Glacier Peat Moss Co. v. Brackins, 19219

Decision Date02 April 1959
Docket NumberNo. 19219,No. 1,19219,1
Citation131 Ind.App. 279,157 N.E.2d 297
PartiesGLACIER PEAT MOSS COMPANY, Appellant, v. Roscoe BRACKINS, J. J. Long Trucking Company, Appellees
CourtIndiana Appellate Court

Tony Foster and Bingham, Summers & Spilman, Indianapolis, Walter R. Bagot, Anderson, for appellant.

Murray, Mannon, Fairchild & Stewart, Richard Guthrie, Indianapolis, for J. J. Long Trucking Co.

James A. McKown, Marion, for Roscoe Brackins.

COOPER, Chief Judge.

This is an appeal from an action before the Industrial Board of Indiana. Roscoe Brackins, appellee herein, brought the action against the Glacier Peat Moss Company, the appellant herein, and against the J. J. Long Trucking Company, an appellee herein.

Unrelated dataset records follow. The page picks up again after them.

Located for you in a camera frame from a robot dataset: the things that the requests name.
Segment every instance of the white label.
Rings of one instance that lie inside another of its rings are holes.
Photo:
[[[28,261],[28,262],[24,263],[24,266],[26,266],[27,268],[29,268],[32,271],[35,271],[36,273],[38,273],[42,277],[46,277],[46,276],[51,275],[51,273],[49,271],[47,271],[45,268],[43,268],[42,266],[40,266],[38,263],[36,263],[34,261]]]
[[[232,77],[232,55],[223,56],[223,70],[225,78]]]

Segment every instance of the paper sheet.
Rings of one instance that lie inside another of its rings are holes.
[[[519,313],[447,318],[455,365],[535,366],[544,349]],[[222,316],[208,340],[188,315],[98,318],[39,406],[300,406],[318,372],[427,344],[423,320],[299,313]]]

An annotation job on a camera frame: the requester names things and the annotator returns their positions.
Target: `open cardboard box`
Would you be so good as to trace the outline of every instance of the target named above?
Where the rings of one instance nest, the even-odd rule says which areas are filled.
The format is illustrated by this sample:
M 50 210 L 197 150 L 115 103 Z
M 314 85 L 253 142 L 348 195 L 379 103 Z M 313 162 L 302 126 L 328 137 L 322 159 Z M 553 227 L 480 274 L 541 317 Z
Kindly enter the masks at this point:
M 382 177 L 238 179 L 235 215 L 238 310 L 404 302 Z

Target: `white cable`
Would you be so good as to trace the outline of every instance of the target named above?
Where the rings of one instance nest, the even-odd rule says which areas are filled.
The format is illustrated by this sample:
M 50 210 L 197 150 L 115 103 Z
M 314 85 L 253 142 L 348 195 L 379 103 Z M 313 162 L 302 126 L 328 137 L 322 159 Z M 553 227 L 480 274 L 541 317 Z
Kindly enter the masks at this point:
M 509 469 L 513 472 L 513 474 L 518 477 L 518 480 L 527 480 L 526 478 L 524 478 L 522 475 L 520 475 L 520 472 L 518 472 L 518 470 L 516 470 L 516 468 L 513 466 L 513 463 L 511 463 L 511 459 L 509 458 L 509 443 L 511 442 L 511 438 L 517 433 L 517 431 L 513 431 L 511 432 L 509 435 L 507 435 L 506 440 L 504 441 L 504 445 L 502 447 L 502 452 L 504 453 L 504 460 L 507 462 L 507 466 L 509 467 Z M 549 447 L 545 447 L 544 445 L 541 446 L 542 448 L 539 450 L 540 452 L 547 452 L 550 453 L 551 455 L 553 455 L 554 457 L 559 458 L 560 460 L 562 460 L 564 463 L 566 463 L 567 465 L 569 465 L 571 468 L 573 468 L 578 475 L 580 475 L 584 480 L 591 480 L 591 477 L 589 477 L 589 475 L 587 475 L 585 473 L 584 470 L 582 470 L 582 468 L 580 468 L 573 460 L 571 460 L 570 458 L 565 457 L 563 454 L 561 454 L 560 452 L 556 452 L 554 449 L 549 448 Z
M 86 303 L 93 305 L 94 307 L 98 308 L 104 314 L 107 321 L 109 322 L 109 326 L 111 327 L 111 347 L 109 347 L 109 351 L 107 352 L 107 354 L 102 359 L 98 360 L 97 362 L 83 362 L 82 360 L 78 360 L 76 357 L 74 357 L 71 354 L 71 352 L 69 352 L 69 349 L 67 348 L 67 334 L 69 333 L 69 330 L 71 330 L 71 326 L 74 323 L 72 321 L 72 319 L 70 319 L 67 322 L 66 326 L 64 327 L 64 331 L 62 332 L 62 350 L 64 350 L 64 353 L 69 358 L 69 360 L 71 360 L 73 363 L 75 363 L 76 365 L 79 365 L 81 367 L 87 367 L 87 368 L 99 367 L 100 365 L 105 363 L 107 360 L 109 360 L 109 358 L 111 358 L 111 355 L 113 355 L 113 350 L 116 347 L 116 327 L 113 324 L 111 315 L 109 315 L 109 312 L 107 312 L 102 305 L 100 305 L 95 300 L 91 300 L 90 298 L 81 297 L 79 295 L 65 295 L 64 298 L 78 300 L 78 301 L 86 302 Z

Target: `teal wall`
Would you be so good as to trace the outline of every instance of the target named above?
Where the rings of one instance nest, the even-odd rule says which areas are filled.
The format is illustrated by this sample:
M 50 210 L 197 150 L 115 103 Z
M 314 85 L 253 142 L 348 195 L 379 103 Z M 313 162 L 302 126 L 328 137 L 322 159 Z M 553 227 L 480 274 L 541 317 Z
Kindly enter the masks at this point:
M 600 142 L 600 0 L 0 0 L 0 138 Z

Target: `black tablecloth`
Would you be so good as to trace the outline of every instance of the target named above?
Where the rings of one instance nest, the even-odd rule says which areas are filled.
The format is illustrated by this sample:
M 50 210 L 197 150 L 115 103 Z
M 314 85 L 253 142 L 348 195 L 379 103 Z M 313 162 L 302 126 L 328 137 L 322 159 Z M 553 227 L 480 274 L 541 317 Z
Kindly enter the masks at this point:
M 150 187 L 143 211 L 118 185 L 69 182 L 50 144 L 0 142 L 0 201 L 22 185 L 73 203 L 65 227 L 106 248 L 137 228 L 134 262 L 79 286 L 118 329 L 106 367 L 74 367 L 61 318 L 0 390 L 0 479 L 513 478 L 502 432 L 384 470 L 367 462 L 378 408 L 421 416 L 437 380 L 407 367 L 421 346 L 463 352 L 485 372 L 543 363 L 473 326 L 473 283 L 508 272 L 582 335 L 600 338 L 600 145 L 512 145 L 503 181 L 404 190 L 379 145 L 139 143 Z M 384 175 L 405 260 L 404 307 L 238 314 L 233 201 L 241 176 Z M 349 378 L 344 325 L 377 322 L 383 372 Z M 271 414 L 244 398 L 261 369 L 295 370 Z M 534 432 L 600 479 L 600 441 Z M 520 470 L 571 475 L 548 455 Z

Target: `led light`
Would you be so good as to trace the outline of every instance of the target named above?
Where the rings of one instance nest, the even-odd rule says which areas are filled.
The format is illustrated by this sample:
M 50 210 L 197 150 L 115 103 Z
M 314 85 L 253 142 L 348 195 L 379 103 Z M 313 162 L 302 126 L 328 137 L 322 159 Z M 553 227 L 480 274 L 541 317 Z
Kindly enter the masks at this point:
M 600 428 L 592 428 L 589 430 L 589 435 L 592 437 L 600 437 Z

A concise statement of the record is that on June 4, 1956, the appellee Brackins received an accidental injury arising out of and in the course of his employment with the Glacier Peat Moss Company and that injury consisted of injury to his neck, right arm and shoulder. Thereafter, the appellant and the appellee Brackins entered into a Form 12 Agreement as to the compensation for temporary total disability until terminated in accordance with the Workmen's Compensation Law. Burns' Ann.St. § 40-1201 et seq. This Agreement was approved by the Industrial Board, and the appellant paid Two Hundred and Two Dollars and Seventy Cents ($202.70) to the appellee Brackins for total temporary disability. The usual Form 28 was filed with the Board and appellee Brackins returned to work on July 18, 1956. Appellee Brackins' temporary total disability recurred on December 24, 1956. Thereafter the appellee Brackins filed Form 9 with the Industrial Board for the adjustment of claim for compensation making the appellee J. J. Long Trucking Company a party thereto.

The Full Industrial Board, in material substance, made the following finding and award:

'* * * That on June 4, 1956 the plaintiff was in the employ of the defendant, Glacier Peat Moss Company at an average weekly wage in excess of $55.00; that on said date he received an accidental injury arising out of and in the course of his employment with the defendant, Glacier Peat Moss Company, of which accident the said defendant had notice and furnished some of the hospital and medical supplies; that said injury consisted of an injury to plaintiff's neck, right arm and shoulder.

'It is further found that on the 14th day of August, 1956, the Industrial Board approved a compensation agreement entered into by the plaintiff and the defendant, Glacier Peat Moss Company.

'It is further found that pursuant to said compensation agreement the defendant, Glacier Peat Moss Company, paid plaintiff compensation in the total sum of $202.70 for his temporary total disability; that the plaintiff's temporary total disability on account of his said accidental injury terminated on the 18th day of July, 1956; that the plaintiff's temporary total disability recurred on the 24th day of December, 1956 and he is so temporarily totally disabled at the time of this hearing.

'It is further found that at the time of the said accidental injury the plaintiff was not in the employ of the defendant, J. J. Long Trucking Company.

'It is further found that there was a good faith effort to settle said matter as to compensation which ended in disagreement prior to the plaintiff filing his Form 9 application herein on April 4, 1957.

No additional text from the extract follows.